_What you are asked to do_.
The records below hold a stretch from the line with "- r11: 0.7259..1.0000" through the line with "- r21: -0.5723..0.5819"; return exactly those lines, ends included, and nothing more.

_Data for this task_.
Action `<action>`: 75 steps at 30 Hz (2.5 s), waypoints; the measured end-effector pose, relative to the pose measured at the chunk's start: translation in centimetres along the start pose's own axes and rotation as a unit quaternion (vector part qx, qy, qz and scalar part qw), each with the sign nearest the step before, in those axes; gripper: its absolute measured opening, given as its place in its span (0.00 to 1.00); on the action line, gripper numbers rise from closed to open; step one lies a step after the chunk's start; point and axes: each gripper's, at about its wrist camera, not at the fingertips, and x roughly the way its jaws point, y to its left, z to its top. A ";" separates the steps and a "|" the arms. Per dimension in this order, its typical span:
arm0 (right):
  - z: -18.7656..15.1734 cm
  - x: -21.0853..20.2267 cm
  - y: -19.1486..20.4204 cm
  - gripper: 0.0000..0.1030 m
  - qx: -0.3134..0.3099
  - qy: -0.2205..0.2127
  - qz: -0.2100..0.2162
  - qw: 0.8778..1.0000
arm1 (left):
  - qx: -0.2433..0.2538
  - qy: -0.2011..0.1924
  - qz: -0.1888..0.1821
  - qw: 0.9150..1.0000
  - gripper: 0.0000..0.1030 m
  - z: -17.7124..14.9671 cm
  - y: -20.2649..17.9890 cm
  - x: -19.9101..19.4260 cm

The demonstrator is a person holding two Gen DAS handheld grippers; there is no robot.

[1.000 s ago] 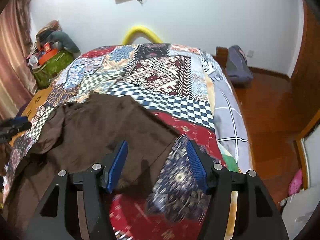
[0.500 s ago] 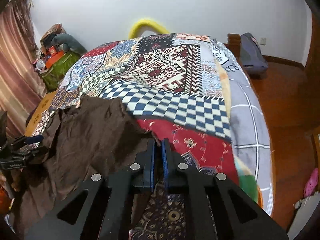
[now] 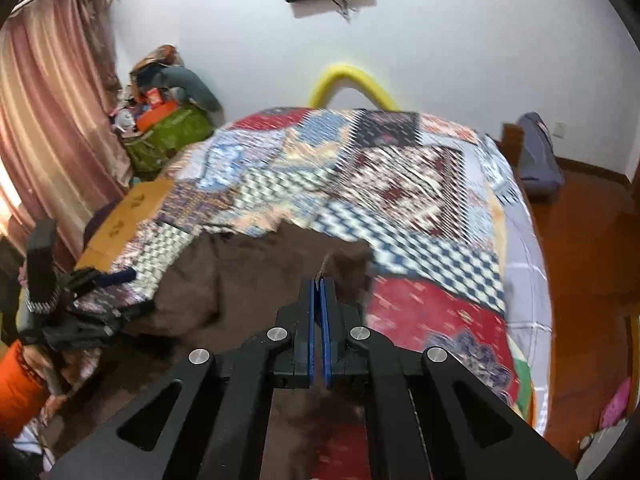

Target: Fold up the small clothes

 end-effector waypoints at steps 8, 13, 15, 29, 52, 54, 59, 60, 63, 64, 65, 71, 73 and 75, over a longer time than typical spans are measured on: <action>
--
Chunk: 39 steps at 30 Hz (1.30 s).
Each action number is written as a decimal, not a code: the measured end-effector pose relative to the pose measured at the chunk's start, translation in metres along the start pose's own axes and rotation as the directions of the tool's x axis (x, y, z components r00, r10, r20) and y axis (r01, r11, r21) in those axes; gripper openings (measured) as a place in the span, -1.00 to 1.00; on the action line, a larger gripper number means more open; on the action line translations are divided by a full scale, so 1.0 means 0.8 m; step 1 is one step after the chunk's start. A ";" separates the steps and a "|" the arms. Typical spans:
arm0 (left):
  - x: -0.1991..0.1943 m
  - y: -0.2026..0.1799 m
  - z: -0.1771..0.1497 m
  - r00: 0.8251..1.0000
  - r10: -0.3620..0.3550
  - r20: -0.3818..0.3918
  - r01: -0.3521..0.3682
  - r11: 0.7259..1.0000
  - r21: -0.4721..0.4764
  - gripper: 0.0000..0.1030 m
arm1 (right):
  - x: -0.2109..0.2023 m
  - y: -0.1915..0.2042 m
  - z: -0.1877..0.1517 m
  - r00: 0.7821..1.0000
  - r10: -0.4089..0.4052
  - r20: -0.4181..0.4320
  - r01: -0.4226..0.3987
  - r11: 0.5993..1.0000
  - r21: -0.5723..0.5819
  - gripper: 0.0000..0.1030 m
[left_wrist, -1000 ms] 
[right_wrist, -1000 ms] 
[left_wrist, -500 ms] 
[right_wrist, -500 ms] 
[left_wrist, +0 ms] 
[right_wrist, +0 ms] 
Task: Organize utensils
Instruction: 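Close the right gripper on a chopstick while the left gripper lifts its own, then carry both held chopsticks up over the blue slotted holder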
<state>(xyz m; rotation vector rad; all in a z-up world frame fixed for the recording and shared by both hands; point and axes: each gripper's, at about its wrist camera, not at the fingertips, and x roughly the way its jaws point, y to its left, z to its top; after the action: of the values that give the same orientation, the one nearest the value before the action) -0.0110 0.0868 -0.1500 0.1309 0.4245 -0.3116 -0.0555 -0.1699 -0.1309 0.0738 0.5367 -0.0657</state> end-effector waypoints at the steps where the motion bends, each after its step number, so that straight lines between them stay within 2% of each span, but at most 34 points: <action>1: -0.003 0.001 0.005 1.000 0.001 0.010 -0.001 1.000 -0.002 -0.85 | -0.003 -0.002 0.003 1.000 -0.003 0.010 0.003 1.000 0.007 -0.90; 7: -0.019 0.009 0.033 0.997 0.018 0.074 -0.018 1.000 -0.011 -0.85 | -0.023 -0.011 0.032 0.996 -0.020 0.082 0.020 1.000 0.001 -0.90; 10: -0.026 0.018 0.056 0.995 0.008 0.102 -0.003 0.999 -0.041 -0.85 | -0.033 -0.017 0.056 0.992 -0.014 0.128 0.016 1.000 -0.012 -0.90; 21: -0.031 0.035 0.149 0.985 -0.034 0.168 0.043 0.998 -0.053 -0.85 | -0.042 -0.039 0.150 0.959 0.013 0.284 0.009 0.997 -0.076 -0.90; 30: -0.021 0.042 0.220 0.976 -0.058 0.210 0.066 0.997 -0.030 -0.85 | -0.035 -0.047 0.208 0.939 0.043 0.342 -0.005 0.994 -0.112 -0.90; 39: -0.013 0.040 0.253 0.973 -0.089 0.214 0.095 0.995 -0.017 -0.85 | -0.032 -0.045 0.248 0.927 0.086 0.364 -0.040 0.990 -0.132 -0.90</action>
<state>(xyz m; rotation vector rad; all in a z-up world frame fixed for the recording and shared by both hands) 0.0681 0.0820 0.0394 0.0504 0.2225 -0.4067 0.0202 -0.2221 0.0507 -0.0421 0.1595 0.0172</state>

_Result of the exercise_.
  - r11: 0.7259..1.0000
  - r21: -0.4721..0.4764
  - gripper: 0.0000..0.1030 m
arm1 (right):
  - x: -0.2109..0.2023 m
  - y: -0.1915..0.2042 m
  - z: -0.1877..0.1517 m
  - r00: 0.7821..1.0000
  - r10: -0.4089..0.4052
  - r20: -0.4181..0.4320
  - r01: -0.4226..0.3987
  - r11: 0.5993..1.0000
  - r21: -0.5723..0.5819

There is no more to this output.